Madurai, Tamil Nadu, India
Cycle rickshaws are fast disappearing from Madurai, a city in India’s southern Tamil Nadu state, due to lifestyle changes and the automobile revolution. Vinayaga Moorthy says many other cycle rickshaw operators now drive auto rickshaws or have turned to other jobs. “I don’t have money to buy an auto rickshaw, and people who own auto rickshaws don’t come forward to offer jobs considering my age,” Moorthy says. “I now pedal for my daily bread. I earn 100 rupees ($1.49) to 150 rupees ($2.23) a day to feed myself and my wife.”

Kotagiri Nilgiris, Tamil Nadu, India
Cecilia Amma, 50, harvests tea leaves at a private tea estate in Kotagiri, Nilgiris, a district in India’s southern Tamil Nadu state. “We are the last of the tea pluckers,” Amma says, noting that her community’s children are in school to pursue professional careers.
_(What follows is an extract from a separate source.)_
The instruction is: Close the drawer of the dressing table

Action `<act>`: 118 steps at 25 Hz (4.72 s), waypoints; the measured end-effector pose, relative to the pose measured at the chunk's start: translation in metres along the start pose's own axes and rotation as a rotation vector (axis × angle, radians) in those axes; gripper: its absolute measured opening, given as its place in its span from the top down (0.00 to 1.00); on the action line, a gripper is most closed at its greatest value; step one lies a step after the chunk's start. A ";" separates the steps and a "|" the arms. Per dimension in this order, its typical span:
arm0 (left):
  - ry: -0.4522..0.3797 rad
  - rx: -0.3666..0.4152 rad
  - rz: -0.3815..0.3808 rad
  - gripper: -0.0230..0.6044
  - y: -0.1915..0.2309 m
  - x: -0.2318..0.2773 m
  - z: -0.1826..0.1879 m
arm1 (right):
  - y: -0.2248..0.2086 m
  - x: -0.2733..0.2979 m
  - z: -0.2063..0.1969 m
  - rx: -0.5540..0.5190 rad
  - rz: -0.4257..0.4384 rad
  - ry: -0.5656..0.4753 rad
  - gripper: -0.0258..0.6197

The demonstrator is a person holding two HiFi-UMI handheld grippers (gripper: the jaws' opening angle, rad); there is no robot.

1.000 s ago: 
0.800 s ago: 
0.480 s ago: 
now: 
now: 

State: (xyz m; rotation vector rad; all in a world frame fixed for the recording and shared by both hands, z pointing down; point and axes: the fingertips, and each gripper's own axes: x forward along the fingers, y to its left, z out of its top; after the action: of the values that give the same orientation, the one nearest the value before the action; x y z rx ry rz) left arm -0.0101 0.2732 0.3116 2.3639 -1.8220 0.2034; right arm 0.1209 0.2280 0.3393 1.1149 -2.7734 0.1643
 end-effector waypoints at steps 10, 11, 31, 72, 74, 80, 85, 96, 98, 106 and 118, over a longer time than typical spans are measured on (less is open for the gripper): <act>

Amma says she lived in Sri Lanka before she was repatriated to India under the Sirima-Shastri pact, a 1964 agreement between Sri Lanka and India that granted Indian citizenship to people of Indian descent in Sri Lanka.

Tamil Nadu, India
R. Shobhana, a nurse, checks the blood pressure of Letchumi Neelagiri, 65, who has sickle cell anemia. Neelagiri is from the Irula tribe, which inhabits the southern and eastern slopes of the Nilgiris, a mountainous region in Tamil Nadu state in southeastern India, among other areas. Most Irula women and children suffer from anemia and other health challenges, including scurvy and night blindness, due to food habits and local cultural practices, health experts say. Neelagiri’s blood pressure check is part of a mobile outreach program organized by the Nilgiris Adivasi Welfare Association (NAWA). The program brings medical teams to the Irula every 15 days to check on anemic patients as well as those with other health problems.